* [Data section]
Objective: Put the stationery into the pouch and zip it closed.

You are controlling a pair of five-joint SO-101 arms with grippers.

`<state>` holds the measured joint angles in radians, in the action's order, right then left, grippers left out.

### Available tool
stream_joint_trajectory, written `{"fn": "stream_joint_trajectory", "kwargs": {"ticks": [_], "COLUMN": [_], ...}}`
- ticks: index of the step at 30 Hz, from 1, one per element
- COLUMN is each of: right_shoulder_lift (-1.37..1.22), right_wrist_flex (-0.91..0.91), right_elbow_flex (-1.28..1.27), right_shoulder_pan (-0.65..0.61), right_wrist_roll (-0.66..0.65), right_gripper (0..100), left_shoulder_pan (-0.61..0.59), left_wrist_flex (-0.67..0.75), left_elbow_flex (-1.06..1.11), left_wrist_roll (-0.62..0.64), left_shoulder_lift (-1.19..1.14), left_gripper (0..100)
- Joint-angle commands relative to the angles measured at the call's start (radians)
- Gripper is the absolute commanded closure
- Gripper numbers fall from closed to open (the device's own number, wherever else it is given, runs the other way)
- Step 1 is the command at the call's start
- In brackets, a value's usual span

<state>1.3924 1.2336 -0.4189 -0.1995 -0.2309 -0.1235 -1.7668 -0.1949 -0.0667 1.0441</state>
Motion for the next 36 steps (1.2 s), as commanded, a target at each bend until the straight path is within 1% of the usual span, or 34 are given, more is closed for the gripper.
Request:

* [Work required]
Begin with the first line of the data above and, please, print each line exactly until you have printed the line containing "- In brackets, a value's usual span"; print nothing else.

* [Task response]
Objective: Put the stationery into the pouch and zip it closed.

You are controlling a pair of five-joint SO-101 arms with grippers.

`<state>` holds the measured joint angles in radians, in the action's order, right then left, grippers left out.

### Available tool
stream_joint_trajectory, written `{"fn": "stream_joint_trajectory", "kwargs": {"ticks": [_], "COLUMN": [_], ...}}`
- ticks: index of the step at 30 Hz, from 1, one per element
- COLUMN is each of: right_shoulder_lift (-1.37..1.22), right_wrist_flex (-0.91..0.91), right_elbow_flex (-1.28..1.27), right_shoulder_pan (-0.65..0.61), right_wrist_roll (-0.66..0.65), right_gripper (0..100), left_shoulder_pan (-0.61..0.59), left_wrist_flex (-0.67..0.75), left_elbow_flex (-1.06..1.11), left_wrist_roll (-0.62..0.64), left_shoulder_lift (-1.19..1.14), left_gripper (0..100)
- Joint-angle commands relative to the angles measured at the call's start (radians)
- Gripper is the absolute commanded closure
- Gripper numbers fall from closed to open (the device's own number, wherever else it is given, runs the other way)
- Step 1 is the command at the call's start
- In brackets, a value's usual span

No part of the answer remains open.